(Information begins)
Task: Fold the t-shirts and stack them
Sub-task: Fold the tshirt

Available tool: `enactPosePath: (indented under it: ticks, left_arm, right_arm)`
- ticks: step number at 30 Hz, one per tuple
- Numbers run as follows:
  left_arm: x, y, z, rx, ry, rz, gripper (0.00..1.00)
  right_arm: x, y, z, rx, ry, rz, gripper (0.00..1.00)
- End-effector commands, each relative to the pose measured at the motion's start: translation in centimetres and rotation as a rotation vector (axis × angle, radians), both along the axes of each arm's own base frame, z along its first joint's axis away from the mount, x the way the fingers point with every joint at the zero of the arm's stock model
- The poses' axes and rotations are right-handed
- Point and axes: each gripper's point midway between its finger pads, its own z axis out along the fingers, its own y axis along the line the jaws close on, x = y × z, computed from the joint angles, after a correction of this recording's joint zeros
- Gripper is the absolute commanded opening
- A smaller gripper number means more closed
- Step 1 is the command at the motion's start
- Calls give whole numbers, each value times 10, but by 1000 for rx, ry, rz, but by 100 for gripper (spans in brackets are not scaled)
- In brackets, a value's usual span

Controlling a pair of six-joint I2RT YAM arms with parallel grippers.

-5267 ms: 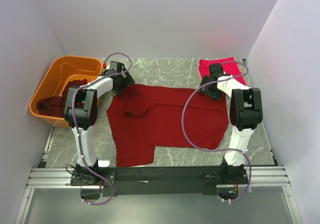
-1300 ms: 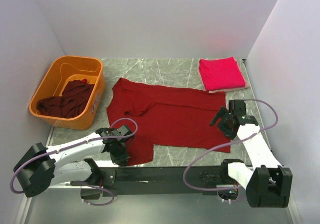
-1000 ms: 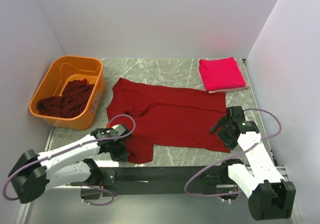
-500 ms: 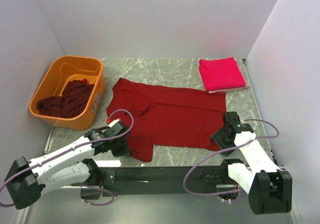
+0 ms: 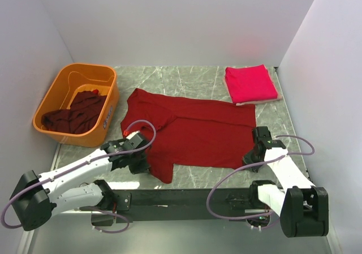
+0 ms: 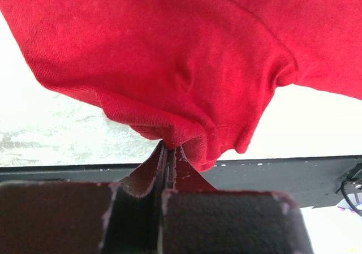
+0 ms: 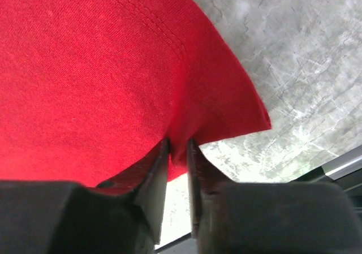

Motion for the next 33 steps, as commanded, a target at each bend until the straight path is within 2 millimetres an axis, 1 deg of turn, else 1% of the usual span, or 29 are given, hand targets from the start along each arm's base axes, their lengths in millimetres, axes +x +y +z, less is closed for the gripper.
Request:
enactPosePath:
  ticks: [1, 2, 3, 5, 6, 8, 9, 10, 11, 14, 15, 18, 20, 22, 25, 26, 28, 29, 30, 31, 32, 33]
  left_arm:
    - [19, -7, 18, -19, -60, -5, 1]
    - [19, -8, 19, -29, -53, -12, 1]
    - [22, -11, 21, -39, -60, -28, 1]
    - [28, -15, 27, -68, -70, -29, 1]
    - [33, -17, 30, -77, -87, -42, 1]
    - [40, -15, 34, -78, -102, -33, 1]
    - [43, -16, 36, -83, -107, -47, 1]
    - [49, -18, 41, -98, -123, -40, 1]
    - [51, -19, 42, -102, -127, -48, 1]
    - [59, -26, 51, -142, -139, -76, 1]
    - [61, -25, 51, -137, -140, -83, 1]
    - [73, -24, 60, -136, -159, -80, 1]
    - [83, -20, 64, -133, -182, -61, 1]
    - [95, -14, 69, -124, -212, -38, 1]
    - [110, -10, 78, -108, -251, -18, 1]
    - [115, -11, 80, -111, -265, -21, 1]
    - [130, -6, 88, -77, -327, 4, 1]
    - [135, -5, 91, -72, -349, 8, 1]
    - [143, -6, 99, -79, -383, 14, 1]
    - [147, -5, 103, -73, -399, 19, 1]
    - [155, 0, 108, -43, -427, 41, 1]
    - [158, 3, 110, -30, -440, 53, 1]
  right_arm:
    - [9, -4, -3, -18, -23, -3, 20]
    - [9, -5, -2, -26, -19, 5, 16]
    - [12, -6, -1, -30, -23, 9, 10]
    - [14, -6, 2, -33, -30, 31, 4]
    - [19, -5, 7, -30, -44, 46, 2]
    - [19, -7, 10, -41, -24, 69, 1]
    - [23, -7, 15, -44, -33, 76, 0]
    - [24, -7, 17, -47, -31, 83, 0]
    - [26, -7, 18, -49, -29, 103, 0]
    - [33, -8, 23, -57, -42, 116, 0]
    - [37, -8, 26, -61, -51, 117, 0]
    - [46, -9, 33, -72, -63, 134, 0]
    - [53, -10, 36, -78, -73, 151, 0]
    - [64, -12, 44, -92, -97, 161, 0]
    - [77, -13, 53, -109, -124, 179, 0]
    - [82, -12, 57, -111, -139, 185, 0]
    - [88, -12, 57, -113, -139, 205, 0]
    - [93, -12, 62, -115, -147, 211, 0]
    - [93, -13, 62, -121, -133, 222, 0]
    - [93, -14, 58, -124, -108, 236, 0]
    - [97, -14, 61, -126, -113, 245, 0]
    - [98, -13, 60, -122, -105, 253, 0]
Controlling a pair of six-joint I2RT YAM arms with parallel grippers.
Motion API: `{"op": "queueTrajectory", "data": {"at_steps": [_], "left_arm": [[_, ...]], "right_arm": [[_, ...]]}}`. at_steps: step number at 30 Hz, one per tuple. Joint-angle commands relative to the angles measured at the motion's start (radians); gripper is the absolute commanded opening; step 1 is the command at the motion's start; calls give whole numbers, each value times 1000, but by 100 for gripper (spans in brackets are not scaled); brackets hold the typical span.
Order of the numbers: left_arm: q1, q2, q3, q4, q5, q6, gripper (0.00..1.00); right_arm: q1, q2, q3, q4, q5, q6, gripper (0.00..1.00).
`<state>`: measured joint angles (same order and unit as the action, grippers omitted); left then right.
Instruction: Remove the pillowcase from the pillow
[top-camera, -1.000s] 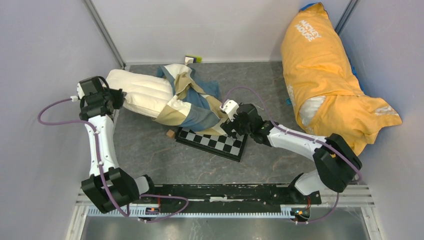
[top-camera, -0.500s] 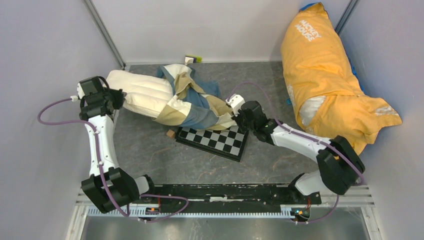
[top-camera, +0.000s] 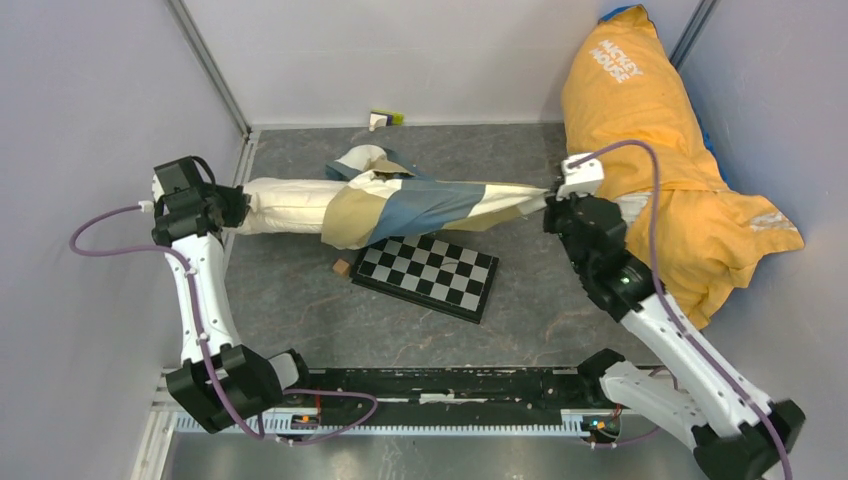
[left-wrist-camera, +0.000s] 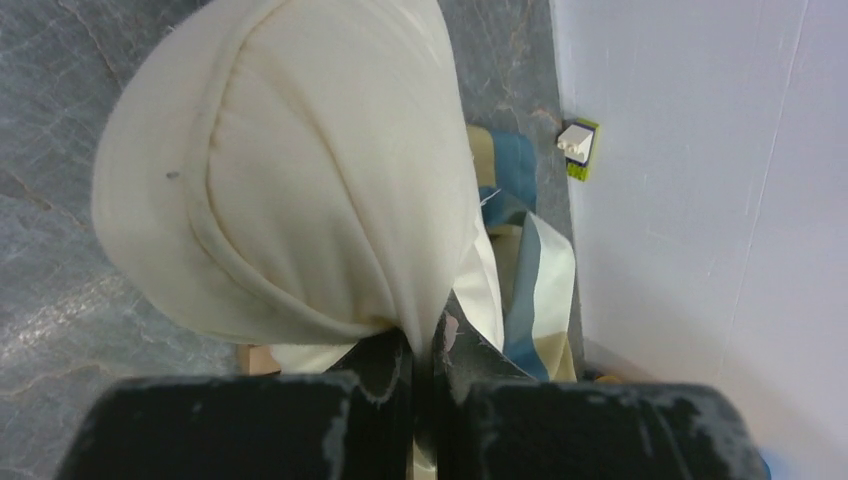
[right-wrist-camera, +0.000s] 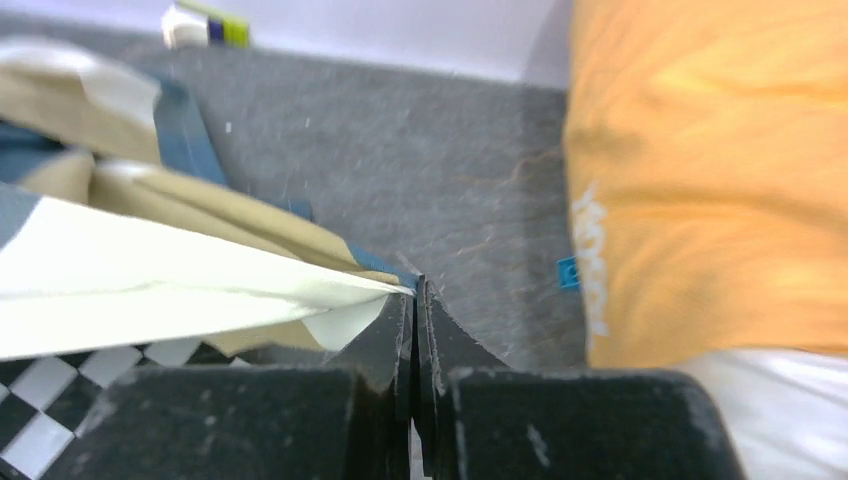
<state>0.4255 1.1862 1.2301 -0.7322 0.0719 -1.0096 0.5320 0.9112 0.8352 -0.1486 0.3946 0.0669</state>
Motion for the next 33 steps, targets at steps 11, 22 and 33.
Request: {"op": "queueTrajectory", "data": {"at_steps": [11, 22, 33], "left_arm": [[78, 17, 65, 80, -169, 5, 2], [95, -27, 28, 13, -332, -63, 8], [93, -83, -130, 287, 112, -76, 2]], "right_arm": [[-56, -233, 286, -209, 553, -57, 0], [-57, -266, 286, -230, 575, -8, 0], [-56, -178, 279, -76, -344, -58, 0]]}}
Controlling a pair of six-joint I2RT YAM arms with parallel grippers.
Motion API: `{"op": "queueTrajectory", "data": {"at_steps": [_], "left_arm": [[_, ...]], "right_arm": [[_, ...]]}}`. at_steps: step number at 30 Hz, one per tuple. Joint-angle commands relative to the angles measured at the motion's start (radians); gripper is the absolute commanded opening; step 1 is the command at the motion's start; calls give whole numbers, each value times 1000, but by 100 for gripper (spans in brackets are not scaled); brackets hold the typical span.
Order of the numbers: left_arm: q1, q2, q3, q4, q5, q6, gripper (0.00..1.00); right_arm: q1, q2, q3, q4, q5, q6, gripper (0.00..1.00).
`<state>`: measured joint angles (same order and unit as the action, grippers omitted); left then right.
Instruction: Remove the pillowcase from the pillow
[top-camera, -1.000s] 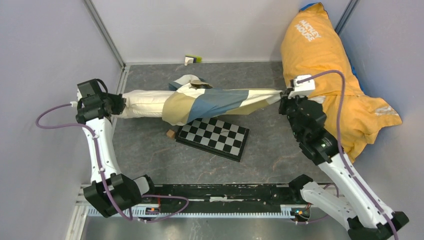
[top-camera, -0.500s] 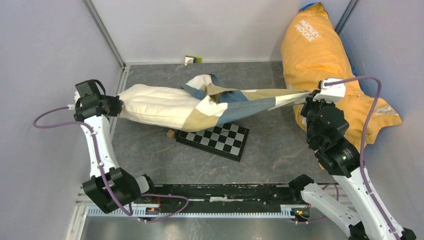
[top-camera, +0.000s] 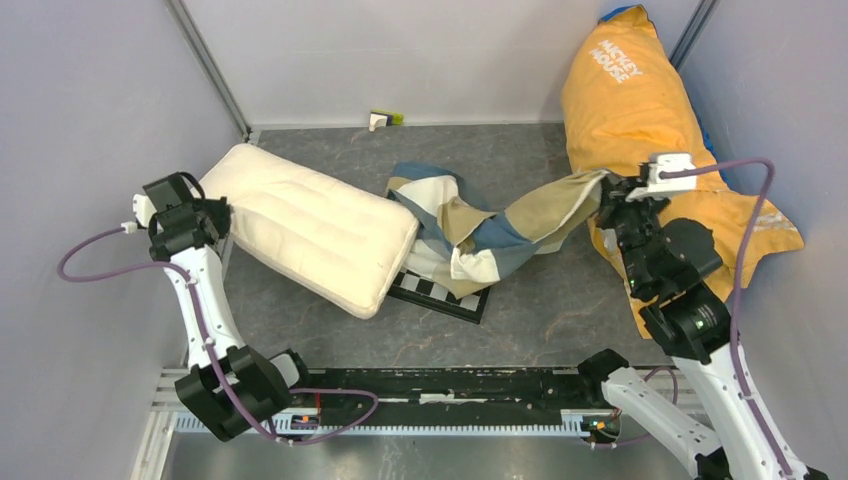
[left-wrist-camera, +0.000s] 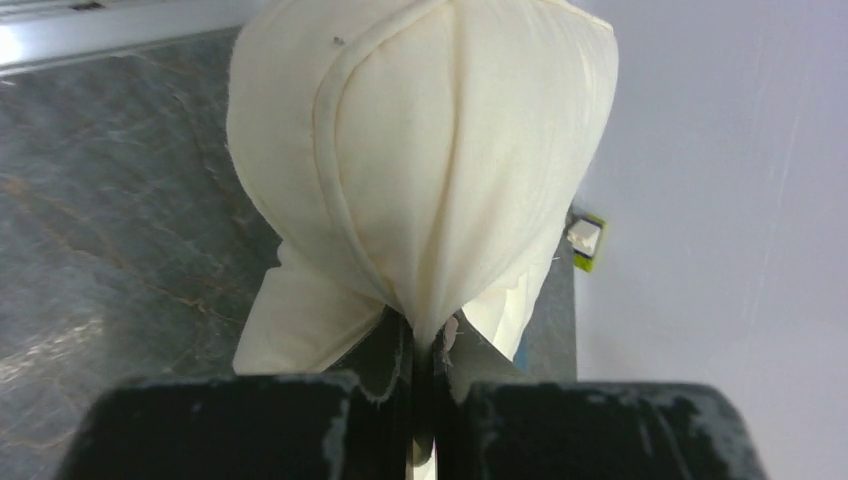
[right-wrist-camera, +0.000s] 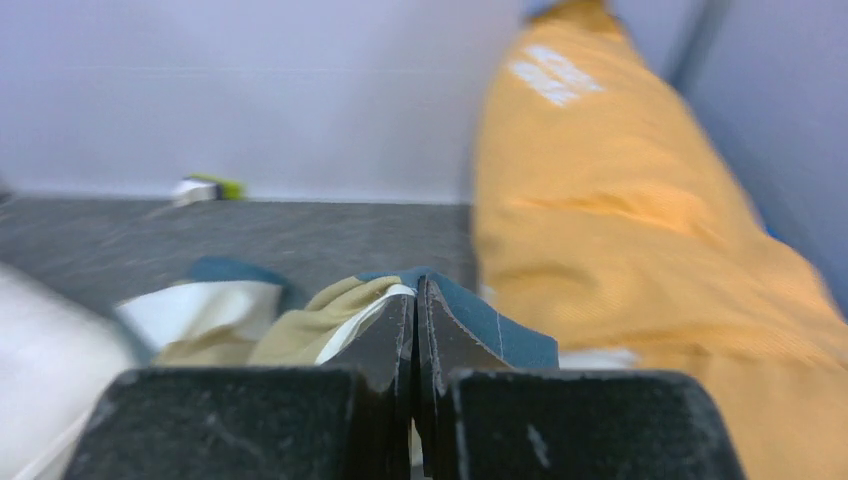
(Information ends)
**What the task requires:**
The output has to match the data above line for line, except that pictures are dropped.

**Solution:**
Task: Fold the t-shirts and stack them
Sub-task: Fold the tshirt

Available tool: `enactPosePath: (indented under it: ticks, left_arm, right_arm)`
- ticks: step number at 30 Hz, one per tuple
- Numbers run as follows:
  left_arm: x, y, z, rx, ry, rz, gripper (0.00..1.00)
  right_arm: x, y, z, rx, ry, rz, gripper (0.00..1.00)
- End-effector commands, each relative to the pose measured at the motion's start: translation in centimetres and rotation as a rotation vector (axis × angle, radians), both along the axes of each arm's own base frame, z along its first joint's axis away from the mount, x the way the fingers point with every joint at the zero of the arm's stock model
- The poses' axes and rotations are right-handed
- Point and axes: each gripper's point midway between its finger pads, its own z axis out along the fingers, its own y axis along the line the jaws close on, x = y × z, computed from the joint angles, after a correction of this recording's joint zeros
- Gripper is the absolute commanded opening
- A smaller gripper number means more closed
- Step 1 is the command at the motion's start
- Calls give whole numbers, each value times 10, but by 1000 for rx, ry, rz, but by 100 for gripper (spans in brackets are not scaled)
- In brackets, a value's usual span

Controlling a pair of six-joint I2RT YAM arms with parallel grippers.

-5267 ms: 
-1300 ms: 
-1000 ms: 
-500 ms: 
+0 ms: 
+0 ms: 
+0 ms: 

Motion for the next 33 steps, as commanded, a target at each bend until the straight path is within 2 millimetres an axis, 1 deg of turn, else 1% of the usual span, or 29 are given, hand targets from the start along each arm's base axes, their lengths in millimetres, axes +x +y +z, less is closed for the gripper.
Request:
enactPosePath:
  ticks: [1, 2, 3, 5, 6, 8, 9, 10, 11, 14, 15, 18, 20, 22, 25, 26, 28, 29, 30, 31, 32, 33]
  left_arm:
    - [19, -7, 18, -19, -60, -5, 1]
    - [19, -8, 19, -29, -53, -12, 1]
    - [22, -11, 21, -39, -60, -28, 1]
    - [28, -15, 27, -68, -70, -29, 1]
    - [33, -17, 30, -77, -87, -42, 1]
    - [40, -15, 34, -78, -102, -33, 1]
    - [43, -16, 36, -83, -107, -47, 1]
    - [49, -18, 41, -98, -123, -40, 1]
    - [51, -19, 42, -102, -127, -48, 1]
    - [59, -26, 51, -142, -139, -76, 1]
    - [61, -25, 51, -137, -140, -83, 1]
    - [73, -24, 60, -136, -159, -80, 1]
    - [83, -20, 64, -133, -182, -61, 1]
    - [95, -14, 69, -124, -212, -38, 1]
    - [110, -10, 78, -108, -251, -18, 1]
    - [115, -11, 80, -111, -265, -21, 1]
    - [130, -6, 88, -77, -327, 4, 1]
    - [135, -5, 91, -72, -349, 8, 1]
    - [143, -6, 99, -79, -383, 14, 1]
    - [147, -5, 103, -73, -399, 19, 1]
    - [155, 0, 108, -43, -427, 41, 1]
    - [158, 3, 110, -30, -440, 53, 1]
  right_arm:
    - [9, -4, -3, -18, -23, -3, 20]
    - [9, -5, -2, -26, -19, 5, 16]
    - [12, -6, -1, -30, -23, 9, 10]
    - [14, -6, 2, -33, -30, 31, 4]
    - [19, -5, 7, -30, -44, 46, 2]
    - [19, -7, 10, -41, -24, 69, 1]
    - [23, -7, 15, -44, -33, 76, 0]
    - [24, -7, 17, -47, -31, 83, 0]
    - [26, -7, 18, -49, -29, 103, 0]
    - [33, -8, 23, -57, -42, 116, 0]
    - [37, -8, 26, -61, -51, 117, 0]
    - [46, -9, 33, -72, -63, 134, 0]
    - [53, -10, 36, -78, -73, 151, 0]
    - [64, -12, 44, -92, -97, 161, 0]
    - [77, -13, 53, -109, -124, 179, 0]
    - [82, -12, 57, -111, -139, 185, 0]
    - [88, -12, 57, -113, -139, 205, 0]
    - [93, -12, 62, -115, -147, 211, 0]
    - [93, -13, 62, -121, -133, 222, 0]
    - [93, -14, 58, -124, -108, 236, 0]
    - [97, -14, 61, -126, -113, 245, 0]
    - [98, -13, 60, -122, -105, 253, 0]
Controlling a pair of six-joint I2RT YAM arms with parallel grippers.
Motion API: `{"op": "queueTrajectory", "data": {"at_steps": [_], "left_arm": [[_, ...]], "right_arm": [[_, ...]]}}`. at_steps: step number at 30 Hz, one per tuple. Joint-angle commands relative to the angles measured at the motion's start (radians); gripper is the absolute commanded opening; step 1 is the command at the motion's start; calls give whole numbers, each value times 1000, but by 100 for gripper (spans in brackets are not scaled); brackets hold the typical span.
Order of the numbers: left_arm: q1, q2, q3, q4, q5, q6, gripper (0.00..1.00); right_arm: q1, q2, q3, q4, q5, q6, gripper (0.00..1.00).
`<state>`: measured joint angles (same order and unit as the action, grippers omitted); left then right.
Instruction: Remove the pillowcase from the pillow
[top-camera, -1.000s] 
[top-camera, -0.500s] 
[top-camera, +0.000s] 
[left-wrist-camera, +0.000s] 
[right-wrist-camera, +0.000s] 
<state>0.4255 1.1862 1.2301 -0.7322 0.0719 -1.0096 0.5320 0.9112 0.8352 -0.1486 0.3946 0.0669</state>
Motion for the next 33 steps, targets at steps 11, 22 and 33.
Request: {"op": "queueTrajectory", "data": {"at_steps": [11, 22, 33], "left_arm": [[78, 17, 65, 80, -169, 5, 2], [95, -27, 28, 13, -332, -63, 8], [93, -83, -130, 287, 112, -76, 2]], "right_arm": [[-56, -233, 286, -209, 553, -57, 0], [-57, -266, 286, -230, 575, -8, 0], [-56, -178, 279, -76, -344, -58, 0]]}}
Controlling a pair of six-joint I2RT YAM arms with parallel grippers.
Motion API: `{"op": "queueTrajectory", "data": {"at_steps": [_], "left_arm": [[_, ...]], "right_arm": [[_, ...]]}}`. at_steps: step number at 30 Hz, one per tuple. Joint-angle commands relative to the angles measured at the motion's start (radians); gripper is the absolute commanded opening; step 1 is the command at the motion's start; calls give whole numbers, each value times 1000, but by 100 for gripper (spans in brackets are not scaled); brackets hold the typical span.
Order of the numbers: left_arm: q1, q2, q3, q4, q5, q6, gripper (0.00..1.00); right_arm: q1, q2, q3, q4, q5, q6, gripper (0.00..1.00).
`<state>`: measured joint angles (same order and unit as the action, grippers omitted); left then right.
Instruction: Remove the pillowcase from the pillow
[top-camera, -1.000s] 
[top-camera, -0.500s] 
[top-camera, +0.000s] 
[left-wrist-camera, +0.000s] 
[right-wrist-camera, +0.000s] 

No more is needed to finish this exercise.